Nicht das Geld! Das wollte er nicht herausholen, man würde es ihm sofort
ansehen. »Ein Whiskey kostet doch überall fünfunddreißig Cent .«
    »Nicht der hier. Sie hatten keine
bestimmte Marke bestellt .« Aber jetzt war der
Barkeeper wachsam, er witterte einen Zechpreller. Er lehnte sich über die
Theke, ihm genau gegenüber, so, daß er jede Handbewegung von ihm sehen konnte.
    Er hätte den zweiten Whiskey nicht
bestellen sollen. Nur wegen fünf Cent mußte er jetzt das ganze Bündel direkt
vor den Augen des Barkeepers herausholen. Und so nervös, wie Paine sich
verhalten hatte, sollte da der Wirt das morgen vergessen haben?
    »Wo ist hier die Toilette ?«
    »Die Tür da rechts hinter dem
Zigarettenautomaten.« Aber jetzt war der Barkeeper ganz offensichtlich
mißtrauisch; Paine sah das an seinem Blick.
    Paine schloß die Tür hinter sich,
lehnte sich mit der Schulter dagegen, knöpfte seine Gesäßtasche auf und blätterte
das Bündel durch, suchte nach dem kleinsten Geldschein. Ein Zehndollarschein
war der kleinste, und auch davon hatte er nur einen, den mußte er eben nehmen.
Er verfluchte sich selbst dafür, daß er hier hereingetappt war.
    Plötzlich wurde die Tür hinter ihm
aufgestoßen.
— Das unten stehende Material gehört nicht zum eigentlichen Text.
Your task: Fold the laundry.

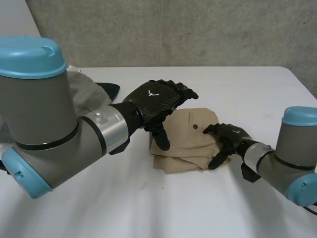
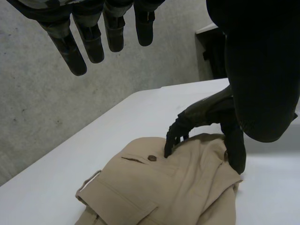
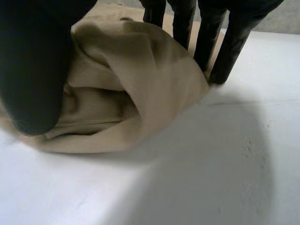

Nicht fest, aber er hatte nicht damit gerechnet. Er stolperte nach
vorn und verlor das Gleichgewicht. Das Geldbündel, das er nur lose in der Hand
gehalten hatte, wurde auf dem ganzen Boden verstreut. Der Barkeeper steckte den
Kopf herein. Er begann: »Ihr Benehmen gefällt mir nicht. Sehen Sie zu, daß Sie
hier ver...« Dann sah er das Geld.
    Burroughs’ Revolver, den er in die
Manteltasche gesteckt hatte, war schon die ganze Zeit hinderlich gewesen. Der
Griff war zu groß, so daß das Futter spannte. Jetzt war er durch den abrupten
Ruck verrutscht. Um ein Haar wäre er herausgefallen. Paine griff danach, um das
zu verhindern.
    Der Wirt sah die Handbewegung und
näherte sich Paine mit einem: »Dacht ich mir’s doch !« ,
das alles und nichts bedeuten konnte.